Name variation matching: It can manage variations in names, titles, or prefixes. This ensures accurate customer profiling and personalised communication, enhancing customer experience and satisfaction.
Minimising the Impact of False Positives
Set a fuzzy match threshold: Establish a fuzzy match threshold for your particular dataset, a level where anything below will not be considered a match. Values that are too low will increase the likelihood of false positives, while values that are too high increase the likelihood of false negatives.
Refine your lookup criteria: Do not just rely on one data point for matching. Consider including other factors like addresses and social security numbers for a more robust fuzzy matching operation.
Quality over quantity: Make sure your main dataset is clean, comprehensive and current. Compromised datasets will always lead to corrupted match results.
Expert Review: Have a domain expert review the results of the match operation. An expert, with their in-depth knowledge of your data, can be instrumental in developing and fine-tuning the data-matching algorithm, as well as reviewing the results.

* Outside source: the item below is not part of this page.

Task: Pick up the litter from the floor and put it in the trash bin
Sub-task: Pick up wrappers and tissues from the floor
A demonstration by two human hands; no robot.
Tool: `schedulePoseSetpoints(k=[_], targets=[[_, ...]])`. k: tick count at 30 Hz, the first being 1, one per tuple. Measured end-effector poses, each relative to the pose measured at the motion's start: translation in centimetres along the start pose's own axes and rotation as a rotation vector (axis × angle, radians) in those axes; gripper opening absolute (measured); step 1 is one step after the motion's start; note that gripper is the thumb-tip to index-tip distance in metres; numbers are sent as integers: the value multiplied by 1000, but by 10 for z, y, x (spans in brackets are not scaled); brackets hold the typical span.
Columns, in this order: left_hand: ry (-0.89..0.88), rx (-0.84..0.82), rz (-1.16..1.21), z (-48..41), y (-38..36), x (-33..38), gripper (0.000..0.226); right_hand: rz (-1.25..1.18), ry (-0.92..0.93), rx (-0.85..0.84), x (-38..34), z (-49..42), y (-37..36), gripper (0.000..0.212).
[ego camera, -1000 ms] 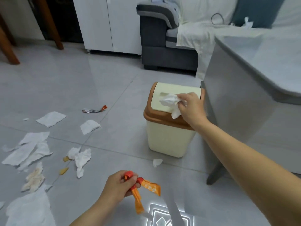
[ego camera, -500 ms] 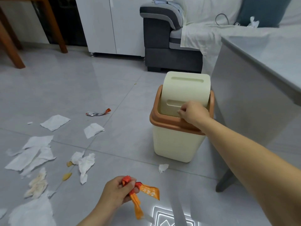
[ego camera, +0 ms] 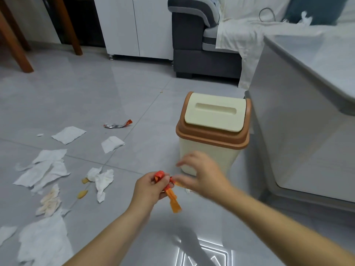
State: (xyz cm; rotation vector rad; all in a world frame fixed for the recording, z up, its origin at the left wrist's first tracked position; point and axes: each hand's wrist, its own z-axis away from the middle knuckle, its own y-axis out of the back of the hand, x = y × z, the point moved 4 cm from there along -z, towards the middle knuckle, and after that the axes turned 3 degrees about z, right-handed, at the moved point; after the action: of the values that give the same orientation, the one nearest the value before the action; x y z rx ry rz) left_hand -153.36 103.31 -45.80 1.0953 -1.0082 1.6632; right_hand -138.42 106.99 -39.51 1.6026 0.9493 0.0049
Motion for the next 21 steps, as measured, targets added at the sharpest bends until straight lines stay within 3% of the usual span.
schedulePoseSetpoints(k=[3, 8, 13, 17, 21], targets=[[17, -7, -17, 2, -13, 2, 11, 87, 37, -106, -16, 24, -35, 60], [101, -60, 125, 9, -19, -4, 9, 103, -9, 20, -7, 26, -40, 34], [139, -159, 56, 10, -16, -2, 17, 17, -90, 22, 12, 9, -23, 13], [129, -112, 60, 6, -2, 1, 25, 128, -94, 205, 33, -27, 33, 8], [149, -44, 71, 1, 13, -3, 26, 183, -222, 344, 59, -68, 84, 9]])
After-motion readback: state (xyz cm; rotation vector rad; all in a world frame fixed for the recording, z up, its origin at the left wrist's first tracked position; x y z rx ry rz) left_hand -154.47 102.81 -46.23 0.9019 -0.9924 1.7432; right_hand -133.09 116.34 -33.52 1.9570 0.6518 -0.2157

For instance, if you are matching a school database, consulting someone who understands why certain information might be missing or unrecorded could be beneficial.
Fuzzy Matching in Action: A Real-World Example
Record linkage techniques can be used to detect fraud, resource wastage or abuse. In this story, two databases were merged and compared for inconsistencies, leading to a discovery that helped the U.S. government put a stop to fraudulent behaviour by some government employees:
In a period of 18 months leading to the summer of 2005, a database comprising records of 40,000 pilots licensed by the U.S. Federal Aviation Administration and residing in Northern California, was matched to a database consisting of individuals receiving disability payments from the Social Security Administration, and it was discovered that names of some pilots appeared in both databases.
In a report by the Associated Press, a prosecutor from the U.S. Attorney’s Office in Fresno, CA stated the following:
There was probably criminal wrongdoing. The pilots were either lying to the FAA or wrongfully receiving benefits. The pilots claimed to be medically fit to fly airplanes. However, they may have been flying with debilitating illnesses that should have kept them grounded, ranging from schizophrenia and bipolar disorder to drug and alcohol addiction and heart conditions.
In the end, at least 40 pilots were charged with the crimes of "making false statements to a government agency" and "making and delivering a false official writing". The FAA also suspended licenses of 14 pilots in total, while others were put on notice pending further investigations.
Popular Fuzzy Matching Algorithms
Cosine Similarity: It is used to measure the similarity between two strings by representing them as vectors in an n-dimensional vector space. The cosine of the angle between these two vectors is calculated, with a score ranging from 0 to 1.
Levenshtein Distance: It calculates the minimum number of single-character edits that are required to transform one word into another. Valid edits are insertions, deletions or substitutions.
Peregrine: It is our own fuzzy matching algorithm and it was developed by Andrew Apell. It calculates the percentage similarity between the unique substrings contained in any two text entries.
Damerau–Levenshtein Distance: It calculates the minimum number of edits that are required to transform one word into the other. Valid edits are insertions, deletions, substitutions or transpositions of adjacent characters.
Soundex: This algorithm indexes words by sound, as pronounced in English. The goal is for similar sounding words to be encoded to the same representation so that they can be compared, despite minor differences in spelling. Flookup uses a refined version of Soundex for matching text by sound similarity.
n-gram: It is a contiguous sequence of n items from any given text entry. It can be a sequence of syllables, letters, phonemes, words or base pairs according to the application.